筋力低下でがん死亡率上昇 「サルコペニア」をどう避ける

スクワットで筋肉を
スクワットで筋肉を(C)日刊ゲンダイ

 日本人の2人に1人ががんになり、3人に1人ががんで死亡する時代。いずれ自分もがんになることを覚悟する必要があるが、それに備えて健康なうちからやっておくべきことがある。筋肉量の維持だ。年を取るなどして筋肉量と筋力がどんどん低下する状態をサルコペニアと言う。歩く速度が遅くなったり、転倒・骨折の原因であることが知られているが、その状態でがん治療を受けると「死亡率が上昇する」という。産業医科大学第1外科講師の佐藤典宏医師に聞いた。

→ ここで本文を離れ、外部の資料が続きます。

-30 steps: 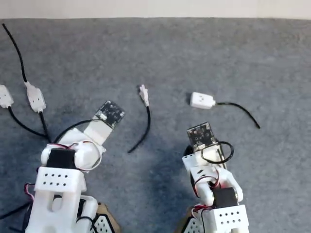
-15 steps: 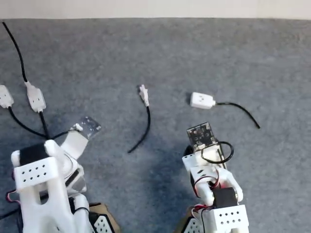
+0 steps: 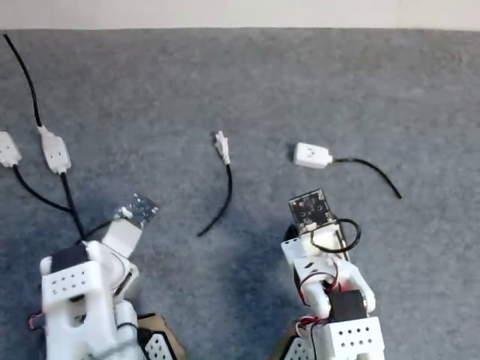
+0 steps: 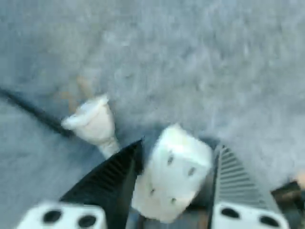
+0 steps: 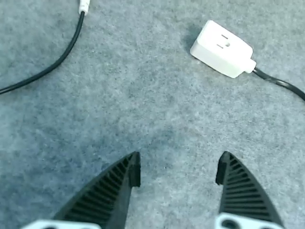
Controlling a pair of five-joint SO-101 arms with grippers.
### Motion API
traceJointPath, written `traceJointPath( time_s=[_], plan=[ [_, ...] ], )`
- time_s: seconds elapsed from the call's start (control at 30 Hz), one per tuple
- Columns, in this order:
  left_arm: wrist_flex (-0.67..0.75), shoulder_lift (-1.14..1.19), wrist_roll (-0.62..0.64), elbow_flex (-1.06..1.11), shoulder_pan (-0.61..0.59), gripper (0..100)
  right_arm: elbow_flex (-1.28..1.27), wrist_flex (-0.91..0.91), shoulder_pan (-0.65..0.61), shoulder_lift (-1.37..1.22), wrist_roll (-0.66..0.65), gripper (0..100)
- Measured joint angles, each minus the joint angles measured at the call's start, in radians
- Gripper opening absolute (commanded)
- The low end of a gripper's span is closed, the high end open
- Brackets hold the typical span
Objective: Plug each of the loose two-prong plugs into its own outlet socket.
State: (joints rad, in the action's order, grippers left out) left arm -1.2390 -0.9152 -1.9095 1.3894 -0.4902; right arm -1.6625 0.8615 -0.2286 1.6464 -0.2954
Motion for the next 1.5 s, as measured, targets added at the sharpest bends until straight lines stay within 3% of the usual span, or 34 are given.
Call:
traceJointPath(
  time_s=[0.1, 0.33, 0.57, 0.8, 1.0, 1.33, 1.4, 1.5],
  plan=[
    [0.014, 0.0, 0.029, 0.015, 0.002, 0, 0.0, 0.0, 0.0, 0.0, 0.0, 25.3],
    [-0.021, 0.003, 0.166, -0.086, 0.055, 0, 0.0, 0.0, 0.0, 0.0, 0.0, 25.3],
    [-0.173, 0.003, 0.405, -0.347, 0.33, 0, 0.0, 0.0, 0.0, 0.0, 0.0, 25.3],
    [-0.16, 0.023, 0.565, -0.425, 0.578, 1, 0.0, 0.0, 0.0, 0.0, 0.0, 25.3],
    [-0.057, 0.247, 0.669, -0.473, 0.689, 1, 0.0, 0.0, 0.0, 0.0, 0.0, 25.3],
    [-0.089, 0.686, 0.898, -0.796, 1.053, 1, -0.002, 0.0, 0.0, 0.0, 0.0, 25.3],
    [-0.089, 0.736, 0.922, -0.836, 1.082, 5, -0.002, 0.0, 0.0, 0.0, 0.0, 25.3],
    [-0.084, 0.796, 0.979, -0.867, 1.089, 19, -0.002, 0.0, 0.0, 0.0, 0.0, 25.3]
  ],
)
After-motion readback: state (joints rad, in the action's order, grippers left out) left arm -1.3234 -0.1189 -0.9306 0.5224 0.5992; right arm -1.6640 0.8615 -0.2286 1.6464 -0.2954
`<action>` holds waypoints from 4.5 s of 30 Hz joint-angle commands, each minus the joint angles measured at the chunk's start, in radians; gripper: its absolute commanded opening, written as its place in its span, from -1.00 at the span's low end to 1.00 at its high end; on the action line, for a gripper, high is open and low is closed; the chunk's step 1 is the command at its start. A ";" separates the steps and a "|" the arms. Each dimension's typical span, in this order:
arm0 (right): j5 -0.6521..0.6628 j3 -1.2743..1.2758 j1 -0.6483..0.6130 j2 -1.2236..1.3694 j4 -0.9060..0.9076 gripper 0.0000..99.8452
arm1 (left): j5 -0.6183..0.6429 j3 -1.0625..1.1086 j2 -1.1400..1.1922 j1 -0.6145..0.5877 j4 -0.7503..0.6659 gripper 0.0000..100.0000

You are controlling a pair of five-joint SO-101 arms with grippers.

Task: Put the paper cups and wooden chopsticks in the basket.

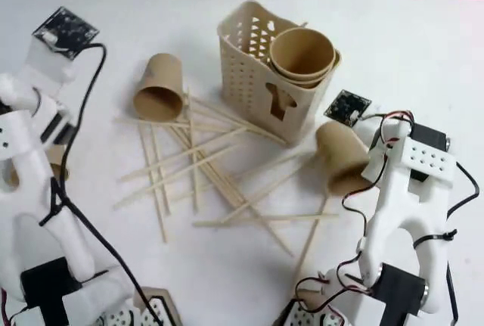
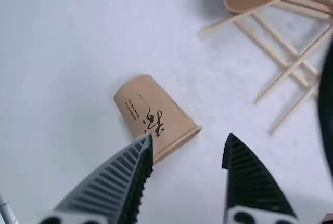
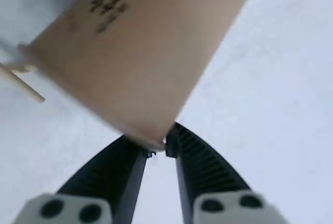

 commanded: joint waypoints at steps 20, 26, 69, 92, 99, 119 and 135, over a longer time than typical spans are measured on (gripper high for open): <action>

「これまでの研究で、サルコペニアがある患者さんは術後の合併症リスクが高くなり、生存率が低下することが報告されています。実際、937人の胃切除を受けた胃がん患者さんを対象にした海外の大規模なコホート研究では、サルコペニアがある患者さんでは重症の術後合併症が発生するリスクが3倍も高いことがわかっています」

 そのリスクは驚くべきもので、複数の研究によると、サルコペニアがある患者では手術後の死亡リスクが、肝臓がんで3.19倍、すい臓がんで1.63倍、大腸がんで1.85倍、大腸がんの肝転移が2.69倍も高くなると報告されている。

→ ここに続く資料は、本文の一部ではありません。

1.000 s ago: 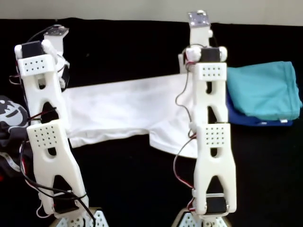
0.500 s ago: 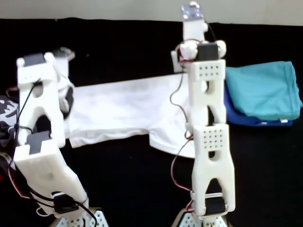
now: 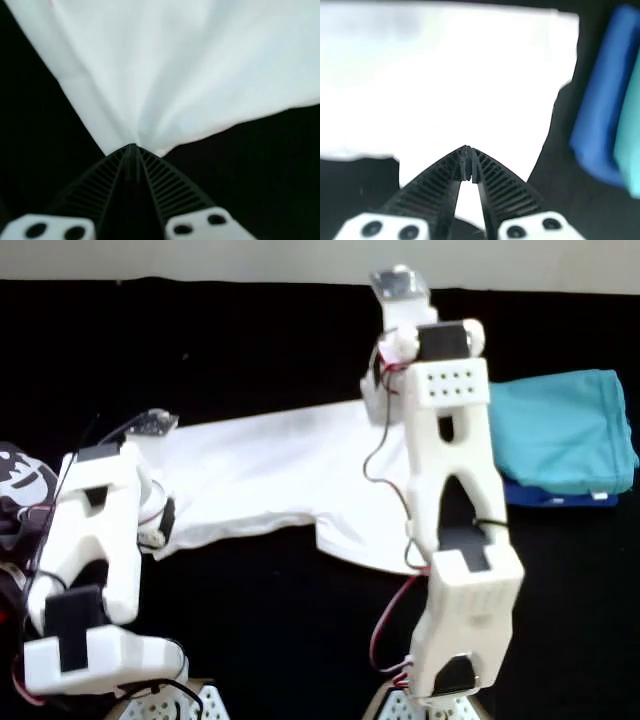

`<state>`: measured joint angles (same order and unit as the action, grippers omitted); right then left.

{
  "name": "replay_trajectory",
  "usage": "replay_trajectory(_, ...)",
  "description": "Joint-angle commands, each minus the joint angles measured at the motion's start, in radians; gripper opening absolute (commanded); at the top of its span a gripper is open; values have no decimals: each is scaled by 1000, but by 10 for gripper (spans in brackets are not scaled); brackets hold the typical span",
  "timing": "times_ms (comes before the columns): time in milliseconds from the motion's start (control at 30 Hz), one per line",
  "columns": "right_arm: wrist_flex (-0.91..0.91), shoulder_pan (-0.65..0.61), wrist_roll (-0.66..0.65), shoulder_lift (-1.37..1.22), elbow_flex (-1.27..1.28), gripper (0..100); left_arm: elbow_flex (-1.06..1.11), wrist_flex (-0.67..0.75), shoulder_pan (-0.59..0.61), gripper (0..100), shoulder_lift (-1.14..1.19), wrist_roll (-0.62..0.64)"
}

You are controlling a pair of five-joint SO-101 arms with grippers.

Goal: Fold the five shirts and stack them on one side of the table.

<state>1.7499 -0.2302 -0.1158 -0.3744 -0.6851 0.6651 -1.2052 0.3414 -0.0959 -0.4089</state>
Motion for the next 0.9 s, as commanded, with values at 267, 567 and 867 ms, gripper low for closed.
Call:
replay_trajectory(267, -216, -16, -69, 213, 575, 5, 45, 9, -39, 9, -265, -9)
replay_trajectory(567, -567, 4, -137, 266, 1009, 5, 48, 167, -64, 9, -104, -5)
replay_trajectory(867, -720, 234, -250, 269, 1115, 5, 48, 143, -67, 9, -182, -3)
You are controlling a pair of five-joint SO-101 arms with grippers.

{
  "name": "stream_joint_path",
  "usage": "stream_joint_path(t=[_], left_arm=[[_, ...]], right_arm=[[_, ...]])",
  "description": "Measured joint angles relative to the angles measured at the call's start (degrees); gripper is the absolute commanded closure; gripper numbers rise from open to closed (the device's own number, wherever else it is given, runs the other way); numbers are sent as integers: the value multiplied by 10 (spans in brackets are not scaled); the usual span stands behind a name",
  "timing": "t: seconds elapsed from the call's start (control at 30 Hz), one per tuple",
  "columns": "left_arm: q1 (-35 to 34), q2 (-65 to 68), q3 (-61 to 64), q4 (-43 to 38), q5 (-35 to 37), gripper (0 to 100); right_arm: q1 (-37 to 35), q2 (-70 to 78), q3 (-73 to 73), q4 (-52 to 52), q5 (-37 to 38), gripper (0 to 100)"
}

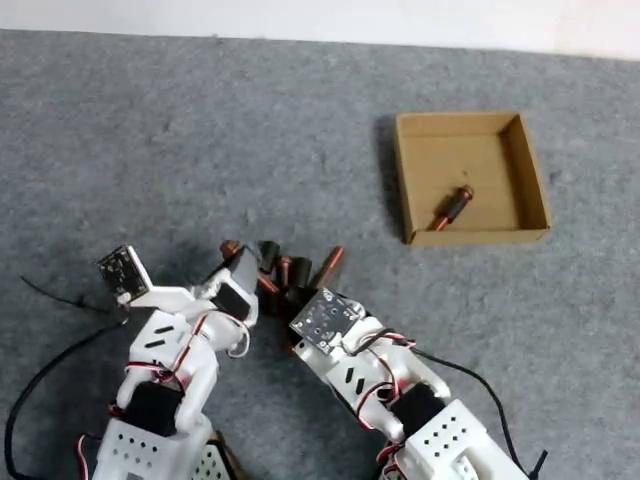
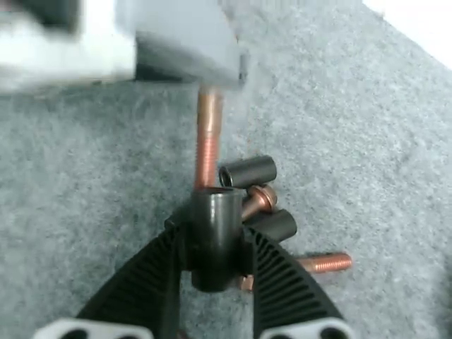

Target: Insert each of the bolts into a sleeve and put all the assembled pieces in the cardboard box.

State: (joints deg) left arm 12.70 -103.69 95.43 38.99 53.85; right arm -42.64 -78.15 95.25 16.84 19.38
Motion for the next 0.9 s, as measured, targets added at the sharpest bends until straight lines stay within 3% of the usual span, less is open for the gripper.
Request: stream_joint_path(t=[0.23, 0.47, 0.77, 0.9], left_arm=[[30, 0, 0, 3, 0, 993], [-22, 0, -33, 3, 4, 993], [-21, 0, -52, 3, 4, 993], [34, -1, -52, 14, 3, 993]], right_arm=[[0, 0, 0, 0, 0, 995], [0, 0, 0, 0, 0, 995], [0, 0, 0, 0, 0, 995], [1, 1, 0, 0, 1, 995]])
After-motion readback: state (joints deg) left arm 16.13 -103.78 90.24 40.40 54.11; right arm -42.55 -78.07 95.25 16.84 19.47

 なぜ、サルコペニアがあると死亡リスクが高くなるのか?

「ハッキリはわかっていませんが、考えられるメカニズムのひとつは次のようなものです。一般的に手術をすると患者は強いストレスを受けます。そのことでタンパク質の異化(複雑なものを分解してエネルギーを作り出す)が起こり、手術後1週間程度は食事ではなく骨格筋を分解することでエネルギーを得ようとするのです。このとき、タンパク質の塊である筋肉が一定量なければ、ストレスをはねのけるためのエネルギーが足りなくなり、代謝やホルモンのバランスも乱れ、最終的に体が弱ってしまうのです」

 神奈川県立がんセンターが、胃がん切除手術を受けた281例を対象に「術前」「術後7日」「術後30日」の体組成を調べたところ、体重減少中央値は手術後7日で2.1キロ、30日で1.2キロだった。この間、筋肉量をあらわす除脂肪体重も大幅に減った。

 同様な研究は他にもあり、365例の大腸がん開腹手術を対象に調べた研究では、術後10日間で筋肉量が大幅に減少し、術後10~30日の減少量よりも多かったという。

■手術後の合併症や抗がん剤副作用リスクを避ける

 筋肉量が減れば、立ったり歩いたり、食べ物を噛み砕いてのみ込んだり、呼吸をする能力さえも低下し、衰弱に拍車がかかる。

 しかも、抗がん剤の副作用も強く出る可能性がある。

「胃がん、大腸がん、食道がん、乳がんなどに使われる代表的な抗がん剤に5―FUがあります。細胞の遺伝情報を持つDNAやRNAの合成をジャマしてがん細胞を死滅させる薬です。最近の研究で5-FUの代謝に腎臓や肝臓だけでなく筋肉が関わっていることがわかってきました。サルコペニアのがん患者さんは、抗がん剤に伴う有害事象の発生頻度が高いとの報告もみられます」

 食道がんや乳がんは、抗がん剤でがんを縮小させた後で手術する「術前補助化学療法」が行われる。

 その際、サルコペニアがあると、抗がん剤の副作用が強く出るだけではなく、手術後に感染症をはじめ、さまざまな合併症のリスクが高くなる可能性がある。

 では、それを避けるには普段から何に気をつけたら良いのか?

「筋肉をつけるために肉や大豆といった良質なタンパク質、とくにロイシンなどの必須アミノ酸を取ること。欧米では食事からのタンパク質に加え、ホエイプロテインが加齢に伴うサルコペニアの予防に役に立ったという報告があります。また炎症を抑え、無駄なエネルギーを消費させないために、魚などに多く含まれるエイコサペンタエン酸(EPA)やドコサヘキサエン酸(DHA)などを積極的に取ると良いでしょう。そして最も重要なのがレジスタンス運動、いわゆる筋トレです。スクワットやもも上げ運動、壁腕立て伏せ、ダンベル運動などがお勧めです」

 がんの最大のリスク要因は加齢だ。だからこそ中高年は筋肉づくりに励むべし。